For a generic or biosimilar-like combination entrant

• If the entrant’s product is olanzapine + fluoxetine, the chemical barrier is low for novelty but the indication can create method claim risk.
• If the marketing and clinical use includes treatment-resistant major depression, the risk aligns closely with claims 1, 3, and potentially claim 4 depending on salt form.

For a branded entrant expanding indications

• If a company expands into other depressive disorders (non-treatment-resistant), it can preserve differentiation from this method claim set.
• But any protocol that targets treatment-resistant major depression could trigger exposure if the regimen is within the olanzapine + fluoxetine combination.

What other US patents typically cluster with this kind of claim?

In this combination space, closely related filings often include:

• other method-of-use patents for depressive disorder subgroups (for example, treatment-resistant vs relapse prevention),
• combination dosing patents (specific dosing ratios or titration schedules),
• fixed-dose combination product patents (tablet/capsule composition, processing).

However, producing a complete and accurate “US patent landscape” map for 6,960,577 requires the actual publication/bibliographic records, assignee, filing date, prosecution history, and citation set, which are not provided here. The claim scope analysis above therefore anchors the landscape only to what can be derived from the claim language supplied.

Key scope table

Key Takeaways

• US 6,960,577 is a method-of-treatment patent that requires combination therapy of olanzapine + fluoxetine for treatment-resistant major depression.
• The strongest coverage is claim 1: it captures both fluoxetine and salt forms and does not restrict route.
• Claim 2 is the route-narrowed subset limited to oral administration.
• Claim 4 adds fluoxetine hydrochloride specificity as a narrower fallback.
• Design-around efforts must break at least one hard element: replace olanzapine, replace fluoxetine, or avoid the treatment-resistant major depression use case.

FAQs

1. Does US 6,960,577 cover olanzapine plus fluoxetine for non–treatment-resistant depression?
   No. The claims require “treatment-resistant major depression” (suffering or susceptible).

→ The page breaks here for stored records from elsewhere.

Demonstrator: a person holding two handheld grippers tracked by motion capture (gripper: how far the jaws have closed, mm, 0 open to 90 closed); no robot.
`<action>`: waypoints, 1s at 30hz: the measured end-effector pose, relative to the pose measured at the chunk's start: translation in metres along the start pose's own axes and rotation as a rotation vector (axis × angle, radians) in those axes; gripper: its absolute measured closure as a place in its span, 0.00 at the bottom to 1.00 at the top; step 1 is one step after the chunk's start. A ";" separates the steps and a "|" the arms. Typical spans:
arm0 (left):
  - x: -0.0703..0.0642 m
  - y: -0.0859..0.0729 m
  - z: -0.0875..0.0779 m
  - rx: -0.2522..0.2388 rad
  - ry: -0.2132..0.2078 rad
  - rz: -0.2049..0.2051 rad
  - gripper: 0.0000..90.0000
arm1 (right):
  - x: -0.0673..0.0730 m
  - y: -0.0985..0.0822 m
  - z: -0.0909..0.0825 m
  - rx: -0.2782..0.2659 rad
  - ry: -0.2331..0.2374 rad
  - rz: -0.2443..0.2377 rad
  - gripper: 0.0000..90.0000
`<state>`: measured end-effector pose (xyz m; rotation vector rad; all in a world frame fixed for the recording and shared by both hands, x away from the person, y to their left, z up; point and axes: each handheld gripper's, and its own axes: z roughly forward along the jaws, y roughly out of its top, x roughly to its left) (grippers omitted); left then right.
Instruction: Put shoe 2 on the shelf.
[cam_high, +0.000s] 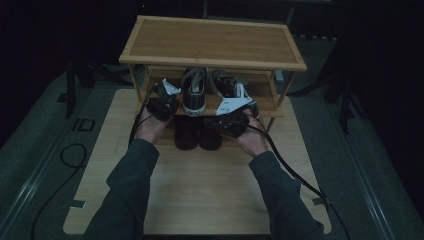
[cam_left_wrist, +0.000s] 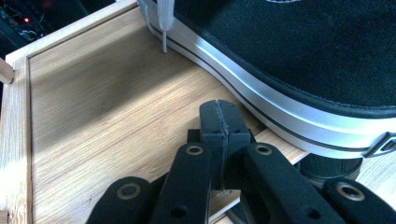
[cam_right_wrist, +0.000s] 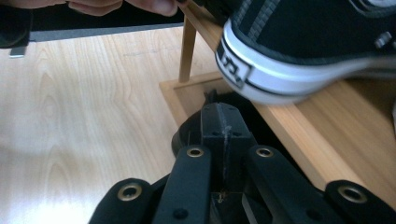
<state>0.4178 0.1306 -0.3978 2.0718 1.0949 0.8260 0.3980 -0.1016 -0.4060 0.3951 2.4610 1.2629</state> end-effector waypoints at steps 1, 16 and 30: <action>0.001 0.000 0.000 0.005 -0.003 0.000 1.00 | -0.001 -0.001 -0.003 0.005 0.001 0.000 1.00; 0.004 0.001 -0.001 0.021 -0.013 0.019 1.00 | -0.016 -0.027 -0.052 0.029 0.010 -0.002 1.00; 0.007 0.000 -0.002 0.022 -0.029 0.017 1.00 | -0.034 -0.048 -0.086 0.055 0.018 -0.001 1.00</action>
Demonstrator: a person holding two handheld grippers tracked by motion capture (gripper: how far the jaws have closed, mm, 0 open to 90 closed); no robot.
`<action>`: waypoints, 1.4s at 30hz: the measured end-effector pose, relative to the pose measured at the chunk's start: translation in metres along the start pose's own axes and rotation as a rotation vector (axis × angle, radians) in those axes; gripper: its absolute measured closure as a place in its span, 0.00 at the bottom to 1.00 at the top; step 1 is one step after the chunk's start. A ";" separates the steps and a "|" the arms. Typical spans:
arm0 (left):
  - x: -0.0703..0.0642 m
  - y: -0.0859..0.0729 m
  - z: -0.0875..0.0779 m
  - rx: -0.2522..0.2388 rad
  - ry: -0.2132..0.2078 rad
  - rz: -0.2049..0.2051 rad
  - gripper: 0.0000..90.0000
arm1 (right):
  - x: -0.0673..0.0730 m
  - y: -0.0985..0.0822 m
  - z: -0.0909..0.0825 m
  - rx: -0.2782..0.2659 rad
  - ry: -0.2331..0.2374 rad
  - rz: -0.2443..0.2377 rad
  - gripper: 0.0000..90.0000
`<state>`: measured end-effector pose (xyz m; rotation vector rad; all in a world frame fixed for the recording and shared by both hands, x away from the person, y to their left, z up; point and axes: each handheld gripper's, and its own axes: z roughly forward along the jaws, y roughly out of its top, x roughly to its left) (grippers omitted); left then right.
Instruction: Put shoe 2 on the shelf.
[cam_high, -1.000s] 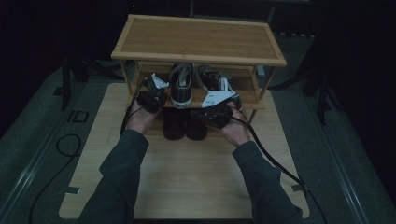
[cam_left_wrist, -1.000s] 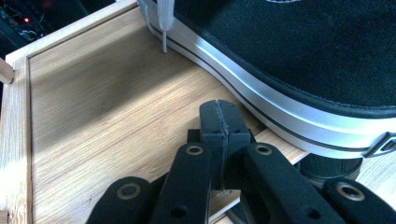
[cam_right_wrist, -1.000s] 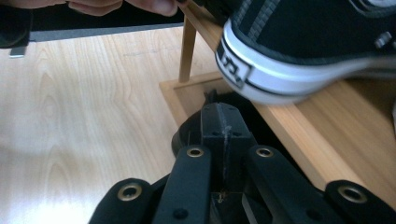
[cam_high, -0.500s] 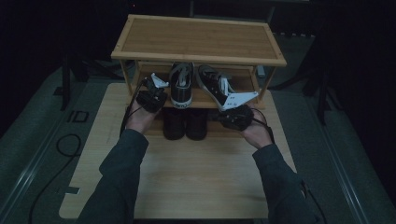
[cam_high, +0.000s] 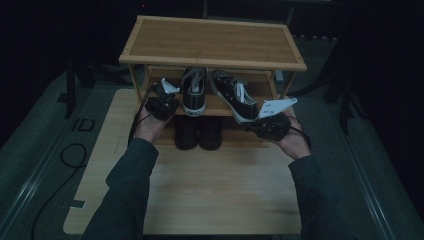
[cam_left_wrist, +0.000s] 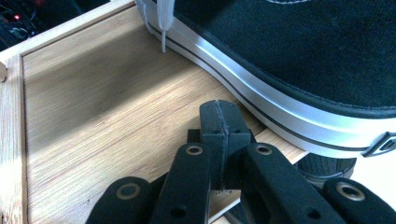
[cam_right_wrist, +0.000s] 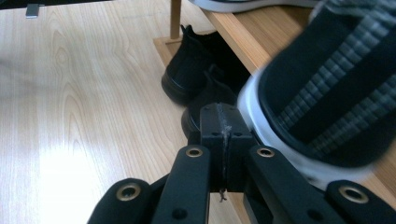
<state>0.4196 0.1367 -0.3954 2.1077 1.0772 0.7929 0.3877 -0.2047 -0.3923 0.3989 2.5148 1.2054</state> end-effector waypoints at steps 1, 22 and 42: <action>0.000 0.000 0.000 -0.001 -0.001 -0.004 1.00 | -0.002 -0.005 -0.005 0.003 -0.005 0.007 1.00; -0.004 0.004 0.003 -0.005 0.022 -0.014 1.00 | -0.012 -0.027 -0.013 0.005 -0.003 0.045 1.00; -0.008 0.003 0.004 -0.025 0.002 0.025 1.00 | -0.009 -0.014 0.007 -0.021 0.055 0.033 1.00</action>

2. Can a competitor escape claim 4 by using a different fluoxetine salt form?
   Claim 4 is specific to fluoxetine hydrochloride, but claim 1 still covers fluoxetine (or pharmaceutically acceptable salt thereof).

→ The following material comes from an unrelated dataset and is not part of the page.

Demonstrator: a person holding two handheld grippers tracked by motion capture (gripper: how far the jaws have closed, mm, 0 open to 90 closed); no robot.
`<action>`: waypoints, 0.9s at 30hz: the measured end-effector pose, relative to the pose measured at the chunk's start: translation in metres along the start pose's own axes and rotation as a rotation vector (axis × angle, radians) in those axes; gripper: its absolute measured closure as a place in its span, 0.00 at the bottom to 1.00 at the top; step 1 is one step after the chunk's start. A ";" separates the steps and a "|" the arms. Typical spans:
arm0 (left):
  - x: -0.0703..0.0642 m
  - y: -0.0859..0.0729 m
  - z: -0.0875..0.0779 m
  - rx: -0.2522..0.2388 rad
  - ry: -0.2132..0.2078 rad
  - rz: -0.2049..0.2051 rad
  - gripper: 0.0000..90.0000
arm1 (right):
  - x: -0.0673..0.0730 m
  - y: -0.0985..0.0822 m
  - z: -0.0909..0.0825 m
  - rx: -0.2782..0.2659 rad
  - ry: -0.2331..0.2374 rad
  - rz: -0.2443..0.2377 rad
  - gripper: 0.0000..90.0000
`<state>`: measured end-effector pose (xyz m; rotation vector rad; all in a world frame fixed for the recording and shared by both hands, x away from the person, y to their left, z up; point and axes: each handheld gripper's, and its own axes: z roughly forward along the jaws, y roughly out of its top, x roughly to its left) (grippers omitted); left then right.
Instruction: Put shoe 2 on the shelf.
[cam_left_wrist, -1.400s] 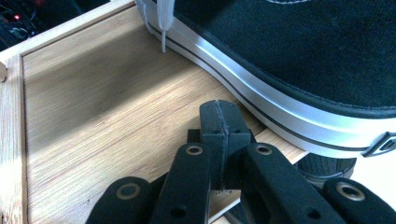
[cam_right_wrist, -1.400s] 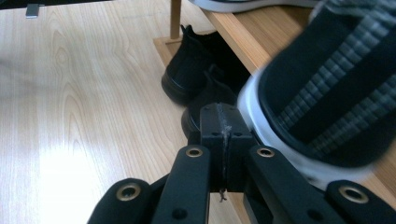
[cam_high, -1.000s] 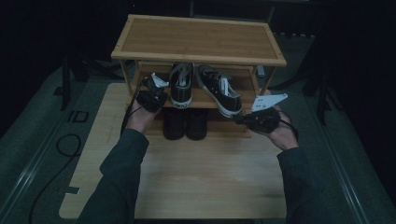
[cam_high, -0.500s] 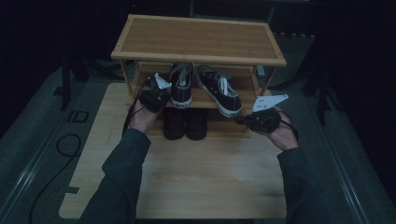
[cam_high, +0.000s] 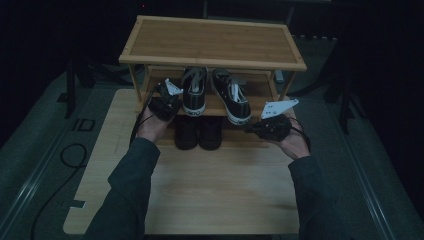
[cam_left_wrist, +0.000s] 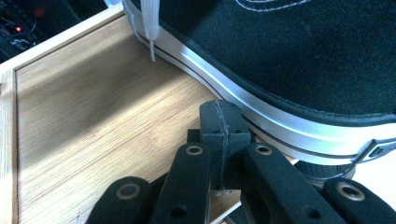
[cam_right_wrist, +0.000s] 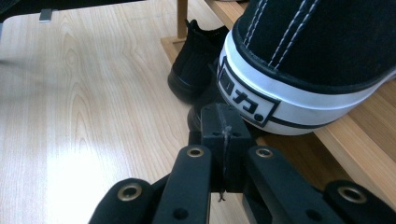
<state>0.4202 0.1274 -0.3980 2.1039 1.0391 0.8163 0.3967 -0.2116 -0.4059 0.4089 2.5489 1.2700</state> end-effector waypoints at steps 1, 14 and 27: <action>0.000 0.000 0.000 0.000 0.000 0.000 1.00 | 0.001 0.002 0.001 -0.003 0.002 -0.003 1.00; -0.001 -0.001 0.000 -0.008 0.003 0.000 1.00 | 0.006 0.014 0.022 0.004 0.004 -0.027 1.00; -0.001 -0.002 0.000 -0.012 0.005 -0.003 1.00 | 0.008 0.029 0.034 -0.042 -0.044 -0.022 1.00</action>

3. Is oral dosing required for the broadest claim?
   No. Claim 1 has no oral limitation as presented. Claim 2 adds “oral.”

4. Do the claims require a fixed dose ratio or specific milligram amounts?
   No. Each component is “an effective amount,” with no dose ratio or schedule specified in the claim text provided.

5. If a product contains both drugs, does that automatically infringe?
   Method claims require use to treat treatment-resistant major depression. The combination’s presence alone does not complete every claim element without the required patient population context.

References

[1] United States Patent US 6,960,577, “Method for treating treatment resistant major depression using olanzapine and fluoxetine,” claims as provided by user.